One Token Away from Collapse: The Fragility of Instruction-Tuned Helpfulness

Instruction-tuned large language models produce helpful, structured responses, but how robust is this helpfulness when trivially constrained? We show that simple lexical constraints (banning a single punctuation character or common word) cause instruction-tuned LLMs to collapse their responses, losing 14--48% of comprehensiveness in pairwise evaluation across three open-weight model families and one closed-weight model (GPT-4o-mini). The baseline response is preferred in 77--100% of 1,920 pairwise comparisons judged by GPT-4o-mini and GPT-4o. Notably, GPT-4o-mini suffers 31% comprehensiveness loss (99% baseline win rate), demonstrating that the fragility extends to commercially deployed closed-weight models, contrary to prior findings on format-level constraints. Through mechanistic analysis, we identify this as a planning failure: two-pass generation (free generation followed by constrained rewriting) recovers 59--96% of response length, and linear probes on prompt representations predict response length with $R^2 = 0.51$--$0.93$ before generation begins, with $R^2$ tracking collapse severity across models. The same probes yield negative $R^2$ on base models, confirming that instruction tuning creates the representational structure encoding the collapse decision. Crucially, base models show no systematic collapse under identical constraints, with effects that are small, noisy, and bidirectional, demonstrating that instruction tuning creates this fragility by coupling task competence to narrow surface-form templates. The effect replicates on MT-Bench across all eight task categories. We further show that standard independent LLM-as-judge evaluation detects only a 3.5% average quality drop where pairwise evaluation reveals 23%, exposing a methodological blind spot in how constrained generation is assessed.

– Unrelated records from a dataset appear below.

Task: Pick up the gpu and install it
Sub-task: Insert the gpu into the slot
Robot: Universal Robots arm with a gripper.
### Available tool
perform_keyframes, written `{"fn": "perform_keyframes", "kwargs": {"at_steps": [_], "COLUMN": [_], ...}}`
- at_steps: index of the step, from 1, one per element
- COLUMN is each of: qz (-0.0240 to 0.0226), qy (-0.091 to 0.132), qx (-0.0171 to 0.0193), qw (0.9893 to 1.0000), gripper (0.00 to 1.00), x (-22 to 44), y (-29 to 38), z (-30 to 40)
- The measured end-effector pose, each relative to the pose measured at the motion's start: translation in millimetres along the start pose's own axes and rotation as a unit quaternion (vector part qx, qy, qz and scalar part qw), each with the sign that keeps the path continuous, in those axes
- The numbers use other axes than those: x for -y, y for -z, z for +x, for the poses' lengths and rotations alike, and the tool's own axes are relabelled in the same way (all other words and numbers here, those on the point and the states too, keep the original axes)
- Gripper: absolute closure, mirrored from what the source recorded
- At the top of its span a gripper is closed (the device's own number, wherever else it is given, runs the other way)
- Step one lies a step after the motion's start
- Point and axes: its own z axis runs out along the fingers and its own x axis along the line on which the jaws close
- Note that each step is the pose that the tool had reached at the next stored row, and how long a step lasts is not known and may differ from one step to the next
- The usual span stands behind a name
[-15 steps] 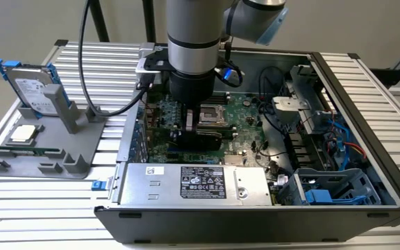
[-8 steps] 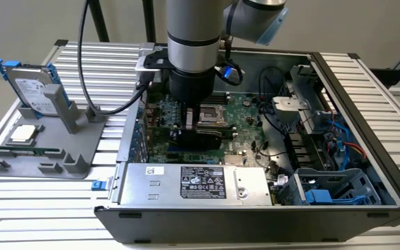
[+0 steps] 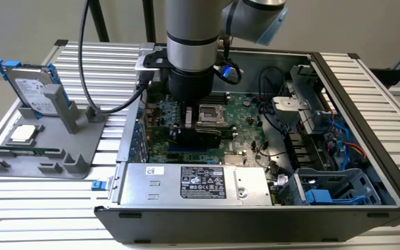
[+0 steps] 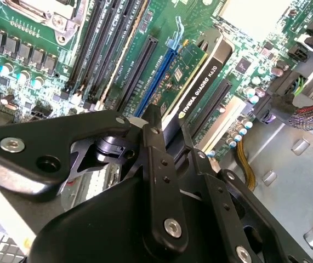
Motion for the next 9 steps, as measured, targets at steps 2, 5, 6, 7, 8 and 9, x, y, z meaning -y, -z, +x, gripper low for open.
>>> {"fn": "perform_keyframes", "kwargs": {"at_steps": [2,5,6,7,8,9], "qz": [0.0005,0.0014,0.0015,0.0016,0.0017,0.0018], "qy": [0.0,0.0,0.0,0.0,0.0,0.0], "qx": [0.0,0.0,-0.0001,-0.0001,-0.0002,-0.0001], "qw": [1.0,1.0,1.0,1.0,1.0,1.0], "gripper": [1.0,1.0,1.0,1.0,1.0,1.0], "x": [-0.3,-0.7,-0.8,-0.8,-0.8,-0.9], "y": [-1.4,-2.6,-3.0,-3.6,-4.0,-4.3], "z": [-1.0,-2.1,-2.3,-2.3,-2.4,-2.5]}}
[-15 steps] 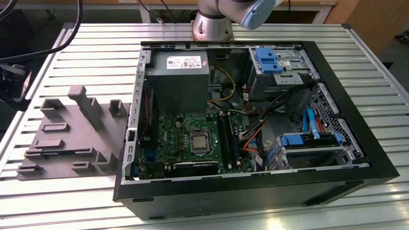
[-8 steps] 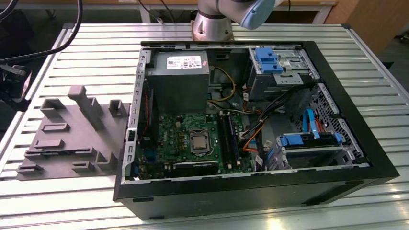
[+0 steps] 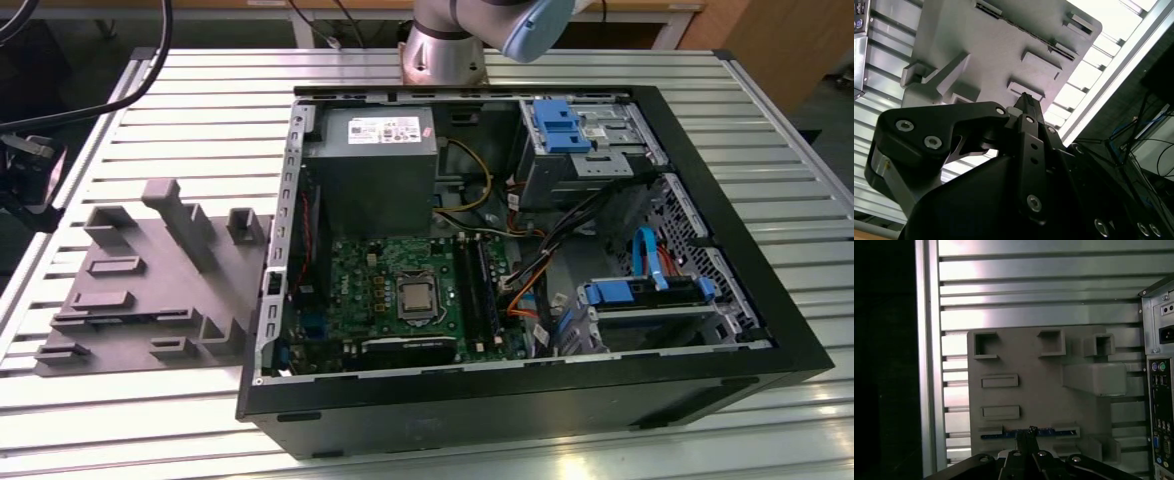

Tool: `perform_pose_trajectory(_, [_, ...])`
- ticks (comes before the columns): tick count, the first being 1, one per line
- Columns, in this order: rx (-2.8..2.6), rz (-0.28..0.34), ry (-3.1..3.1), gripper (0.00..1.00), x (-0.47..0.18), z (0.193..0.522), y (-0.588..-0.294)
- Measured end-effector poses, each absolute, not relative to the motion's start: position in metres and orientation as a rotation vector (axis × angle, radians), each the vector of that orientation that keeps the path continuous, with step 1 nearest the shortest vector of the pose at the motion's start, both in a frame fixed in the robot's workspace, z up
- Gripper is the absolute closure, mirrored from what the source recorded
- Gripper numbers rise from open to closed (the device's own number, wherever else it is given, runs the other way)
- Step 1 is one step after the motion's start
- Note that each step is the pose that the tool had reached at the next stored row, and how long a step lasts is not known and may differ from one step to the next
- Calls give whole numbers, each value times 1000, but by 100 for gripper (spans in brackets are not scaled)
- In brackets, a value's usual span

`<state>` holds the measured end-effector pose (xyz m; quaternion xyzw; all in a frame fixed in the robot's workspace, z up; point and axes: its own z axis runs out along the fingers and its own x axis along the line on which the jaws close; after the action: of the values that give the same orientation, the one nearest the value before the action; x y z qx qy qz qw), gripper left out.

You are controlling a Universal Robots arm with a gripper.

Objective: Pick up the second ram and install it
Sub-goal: 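Pick up the second ram and move it above second insertion slot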

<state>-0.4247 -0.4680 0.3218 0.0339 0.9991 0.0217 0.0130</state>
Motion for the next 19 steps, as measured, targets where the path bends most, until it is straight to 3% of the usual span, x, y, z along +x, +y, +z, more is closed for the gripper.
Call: perform_pose_trajectory(19, [-25, 69, 3117, 89, -425, 322, -468])
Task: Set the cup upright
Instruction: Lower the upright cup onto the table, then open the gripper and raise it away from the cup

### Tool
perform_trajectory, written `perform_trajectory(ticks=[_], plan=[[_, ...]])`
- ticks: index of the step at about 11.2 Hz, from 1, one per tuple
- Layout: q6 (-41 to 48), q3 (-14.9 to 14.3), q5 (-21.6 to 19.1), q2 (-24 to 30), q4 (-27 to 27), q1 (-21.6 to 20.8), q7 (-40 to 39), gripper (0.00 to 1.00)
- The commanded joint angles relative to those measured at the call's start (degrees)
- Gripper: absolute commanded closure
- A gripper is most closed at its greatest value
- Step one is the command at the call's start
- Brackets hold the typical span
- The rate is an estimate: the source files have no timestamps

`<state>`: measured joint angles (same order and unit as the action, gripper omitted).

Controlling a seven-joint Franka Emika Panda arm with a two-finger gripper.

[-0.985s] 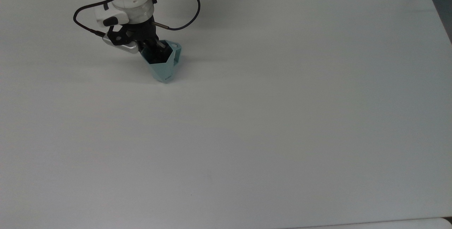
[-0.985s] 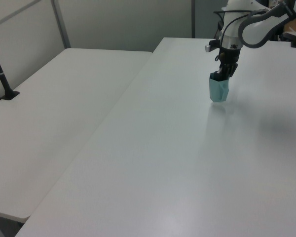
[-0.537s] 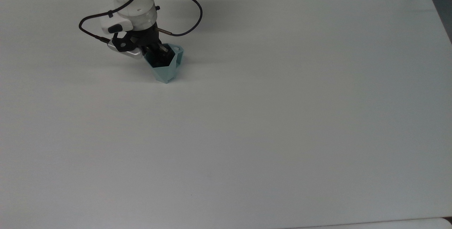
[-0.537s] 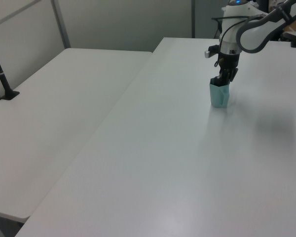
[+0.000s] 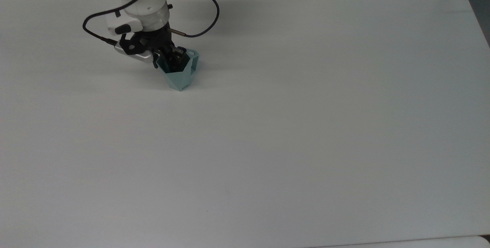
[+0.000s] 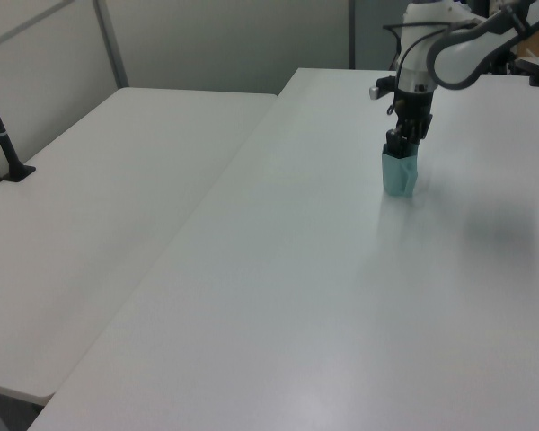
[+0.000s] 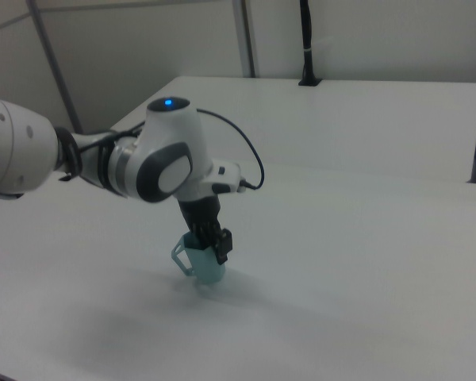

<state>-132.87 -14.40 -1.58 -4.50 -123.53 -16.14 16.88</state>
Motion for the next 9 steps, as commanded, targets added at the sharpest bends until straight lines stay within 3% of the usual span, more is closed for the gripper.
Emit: perform_trajectory(ticks=[1,3,6,7,9], plan=[[10.8,-0.4,-1.4,3.8,6.3,-0.3,-1.1,0.00],[15.6,-0.2,-1.4,5.4,10.0,-1.0,-4.6,0.00],[28.1,-0.6,-1.1,7.0,23.3,-0.1,-6.0,0.00],[32.8,-1.0,-1.1,7.0,26.6,0.4,-10.9,0.00],[36.9,-1.0,0.3,8.2,27.6,1.4,-19.3,0.00]])
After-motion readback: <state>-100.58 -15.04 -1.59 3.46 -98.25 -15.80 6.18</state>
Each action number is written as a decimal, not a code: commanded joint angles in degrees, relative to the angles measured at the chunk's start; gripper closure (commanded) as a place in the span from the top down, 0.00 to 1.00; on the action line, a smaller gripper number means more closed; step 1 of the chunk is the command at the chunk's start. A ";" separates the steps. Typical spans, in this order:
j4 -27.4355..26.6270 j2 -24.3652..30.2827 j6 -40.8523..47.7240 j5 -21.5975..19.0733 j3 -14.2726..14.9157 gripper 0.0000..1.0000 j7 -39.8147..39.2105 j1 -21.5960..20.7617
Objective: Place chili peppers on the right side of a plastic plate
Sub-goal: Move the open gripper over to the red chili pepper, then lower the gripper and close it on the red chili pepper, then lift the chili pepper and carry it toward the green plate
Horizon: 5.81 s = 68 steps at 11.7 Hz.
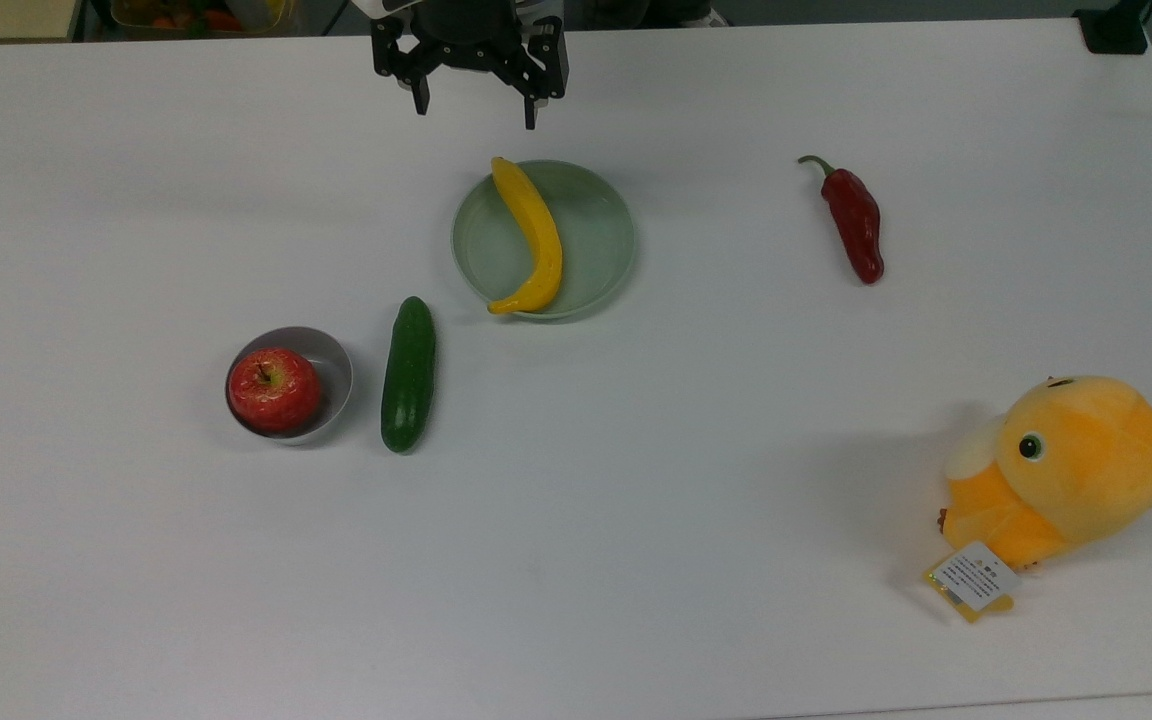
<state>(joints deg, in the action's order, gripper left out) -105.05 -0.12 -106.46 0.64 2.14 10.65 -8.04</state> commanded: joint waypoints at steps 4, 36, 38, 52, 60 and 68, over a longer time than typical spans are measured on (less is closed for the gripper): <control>-1.21 1.87 2.92 -0.37 0.50 1.00 -10.65 -0.40; 9.68 -29.31 -16.32 13.59 -23.06 1.00 31.62 -17.19; 9.69 -29.77 -16.41 15.61 -22.97 0.58 31.98 -17.27; 11.79 -25.72 -16.23 15.89 -17.54 0.00 26.63 -11.48; 13.29 -25.55 -16.23 14.57 -8.03 0.00 19.68 -7.53; 14.44 -24.06 -16.14 11.58 -7.06 0.00 18.62 -2.61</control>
<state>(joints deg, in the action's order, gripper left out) -90.22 -26.14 -122.37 14.13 -5.48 31.24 -11.84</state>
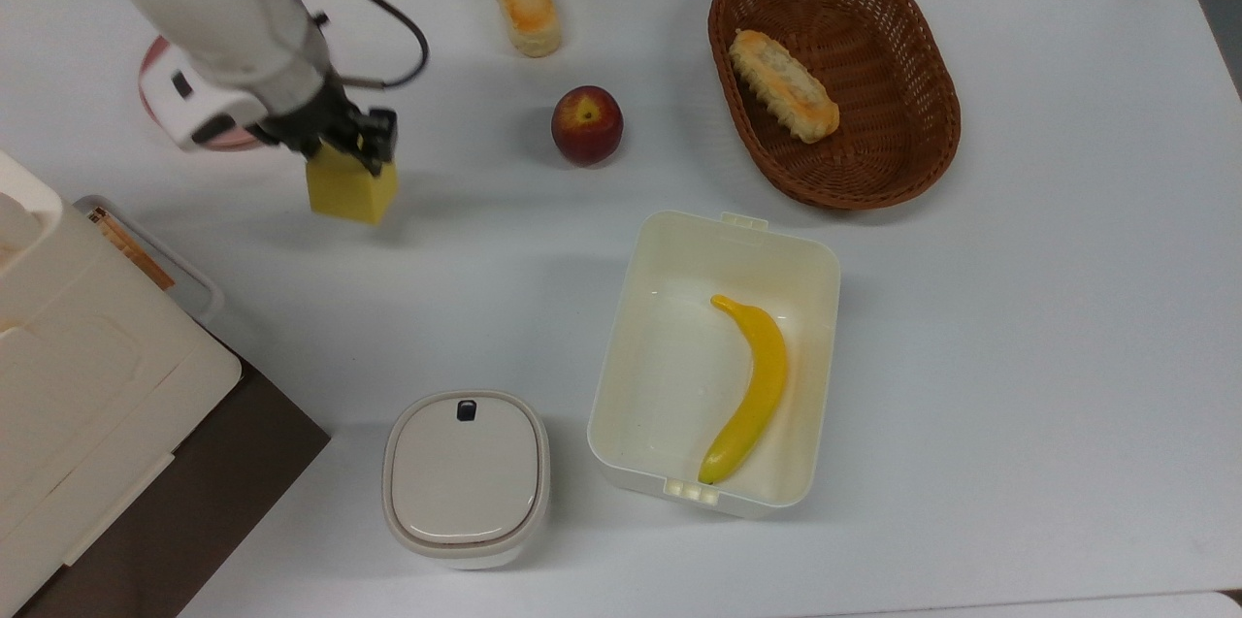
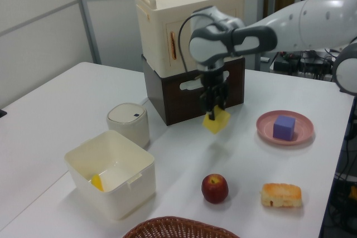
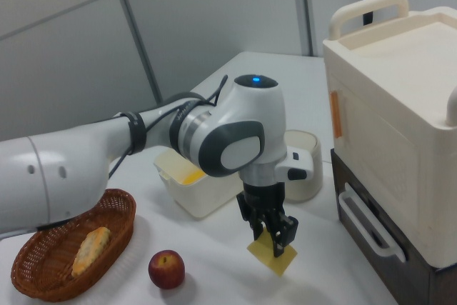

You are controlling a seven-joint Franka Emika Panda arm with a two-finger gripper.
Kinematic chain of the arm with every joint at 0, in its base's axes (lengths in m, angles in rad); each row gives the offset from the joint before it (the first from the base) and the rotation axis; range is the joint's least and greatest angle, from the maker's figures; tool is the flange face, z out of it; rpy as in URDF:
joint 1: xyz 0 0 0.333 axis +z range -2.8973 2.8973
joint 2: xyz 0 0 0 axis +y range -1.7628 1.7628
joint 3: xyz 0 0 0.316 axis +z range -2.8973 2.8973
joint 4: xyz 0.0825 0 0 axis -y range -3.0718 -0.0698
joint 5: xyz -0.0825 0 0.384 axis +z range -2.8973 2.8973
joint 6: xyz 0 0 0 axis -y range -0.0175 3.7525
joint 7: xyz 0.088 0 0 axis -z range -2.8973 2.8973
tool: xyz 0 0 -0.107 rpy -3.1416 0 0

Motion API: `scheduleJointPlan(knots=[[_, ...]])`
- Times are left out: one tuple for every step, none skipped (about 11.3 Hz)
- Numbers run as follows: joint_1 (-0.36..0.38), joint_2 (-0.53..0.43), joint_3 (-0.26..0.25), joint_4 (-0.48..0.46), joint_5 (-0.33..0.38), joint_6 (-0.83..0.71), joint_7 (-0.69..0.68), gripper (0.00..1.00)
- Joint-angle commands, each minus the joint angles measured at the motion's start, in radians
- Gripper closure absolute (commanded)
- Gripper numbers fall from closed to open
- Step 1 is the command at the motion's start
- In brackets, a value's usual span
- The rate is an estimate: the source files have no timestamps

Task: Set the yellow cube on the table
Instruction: 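Lift the yellow cube off the purple cube and carry it beside the plate, then lower the yellow cube onto the table and open the gripper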

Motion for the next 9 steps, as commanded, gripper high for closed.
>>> scheduleJointPlan(knots=[[0.055,0.060,-0.010,-0.011,0.018,0.135,0.081,0.64],[0.065,0.064,-0.010,-0.012,0.017,0.154,0.095,0.42],[0.079,0.062,-0.012,-0.017,0.005,0.155,0.113,0.04],[0.079,0.059,-0.012,-0.014,0.005,0.152,0.133,0.00],[0.079,0.044,-0.012,-0.008,0.005,0.143,0.135,0.00],[0.079,0.006,-0.012,-0.006,0.005,0.142,0.135,0.00],[0.078,-0.036,-0.013,-0.006,0.005,0.134,0.135,0.00],[0.079,-0.077,-0.013,-0.006,0.003,0.117,0.134,0.00],[0.085,-0.106,-0.013,-0.005,0.000,0.102,0.134,0.00]])
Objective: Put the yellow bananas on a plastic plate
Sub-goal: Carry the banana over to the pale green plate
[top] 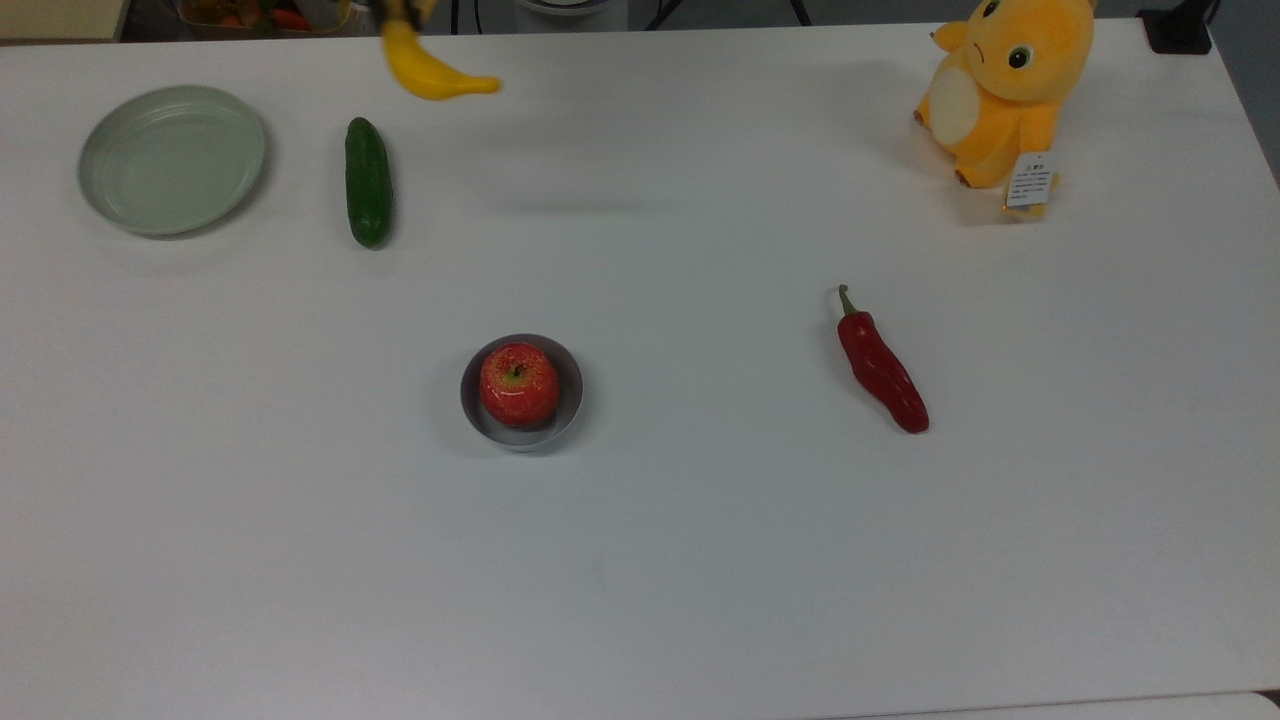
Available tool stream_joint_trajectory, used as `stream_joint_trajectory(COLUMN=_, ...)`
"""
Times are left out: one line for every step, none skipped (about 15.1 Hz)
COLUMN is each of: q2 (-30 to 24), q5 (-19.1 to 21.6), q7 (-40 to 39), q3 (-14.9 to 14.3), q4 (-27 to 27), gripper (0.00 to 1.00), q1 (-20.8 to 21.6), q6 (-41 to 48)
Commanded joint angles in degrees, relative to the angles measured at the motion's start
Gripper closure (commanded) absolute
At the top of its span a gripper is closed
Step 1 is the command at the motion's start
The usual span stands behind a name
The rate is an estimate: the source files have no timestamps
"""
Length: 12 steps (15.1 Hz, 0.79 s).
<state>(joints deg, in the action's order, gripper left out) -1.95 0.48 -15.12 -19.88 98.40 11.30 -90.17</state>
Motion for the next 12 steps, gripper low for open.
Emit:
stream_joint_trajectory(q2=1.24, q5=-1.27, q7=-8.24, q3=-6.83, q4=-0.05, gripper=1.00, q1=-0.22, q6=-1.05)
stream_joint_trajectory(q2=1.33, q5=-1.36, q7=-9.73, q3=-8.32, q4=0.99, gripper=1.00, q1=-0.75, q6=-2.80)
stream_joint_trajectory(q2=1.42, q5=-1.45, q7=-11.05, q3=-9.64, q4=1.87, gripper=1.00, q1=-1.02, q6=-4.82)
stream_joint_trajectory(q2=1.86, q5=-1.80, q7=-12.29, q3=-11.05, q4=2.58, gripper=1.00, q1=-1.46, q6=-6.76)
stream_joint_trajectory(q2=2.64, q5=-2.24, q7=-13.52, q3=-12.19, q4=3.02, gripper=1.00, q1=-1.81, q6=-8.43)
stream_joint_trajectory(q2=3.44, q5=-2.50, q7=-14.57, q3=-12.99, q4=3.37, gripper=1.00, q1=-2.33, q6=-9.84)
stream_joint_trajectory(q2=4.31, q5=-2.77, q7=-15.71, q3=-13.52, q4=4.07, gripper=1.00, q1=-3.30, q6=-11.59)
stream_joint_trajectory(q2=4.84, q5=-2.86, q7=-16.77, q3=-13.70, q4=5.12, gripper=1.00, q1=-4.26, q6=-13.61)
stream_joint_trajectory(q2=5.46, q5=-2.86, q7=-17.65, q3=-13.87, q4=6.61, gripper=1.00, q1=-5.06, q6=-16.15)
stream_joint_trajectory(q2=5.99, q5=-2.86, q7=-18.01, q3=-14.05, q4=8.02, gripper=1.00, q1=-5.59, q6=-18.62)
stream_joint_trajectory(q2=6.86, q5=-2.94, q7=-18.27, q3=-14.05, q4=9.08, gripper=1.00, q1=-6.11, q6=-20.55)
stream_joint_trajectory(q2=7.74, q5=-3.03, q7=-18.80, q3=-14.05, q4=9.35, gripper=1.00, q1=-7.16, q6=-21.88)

翻译：经过指令微调的大型语言模型能够生成有用且结构清晰的回复，但这种有用性在面临简单的强制约束时究竟有多稳健？我们证明，简单的词汇约束（禁用单个标点符号或常见词汇）会导致经过指令微调的LLM回复崩溃，在跨三个开源模型家族和一个闭源模型（GPT-4o-mini）的成对评估中，全面性损失14%至48%。在GPT-4o-mini和GPT-4o评判的1920组成对比较中，基线回复在77%至100%的情况下更受青睐。值得注意的是，GPT-4o-mini遭受了31%的全面性损失（基线胜率99%），这表明这种脆弱性也波及了商业部署的闭源模型，这与先前关于格式层面约束的发现相反。通过机制分析，我们将其识别为规划失败：两阶段生成（自由生成后接约束重写）能恢复59%至96%的回复长度，并且对提示表征的线性探针能在生成开始前以$R^2 = 0.51$至$0.93$预测回复长度，其中$R^2$值在不同模型上追踪崩溃严重程度。同样的探针在基座模型上产生负$R^2$，证实指令微调创建了编码崩溃决策的表征结构。至关重要的是，基座模型在相同约束下未表现出系统性崩溃，其影响微小、嘈杂且双向，证明指令微调通过将任务能力与狭窄的表层格式模板耦合而创造了这种脆弱性。该效应在MT-Bench上跨全部八个任务类别得到复现。我们进一步证明，标准的独立LLM作为评判者的评估仅检测到平均3.5%的质量下降，而成对评估显示出23%的差异，这暴露了约束生成评估方法中的一个盲点。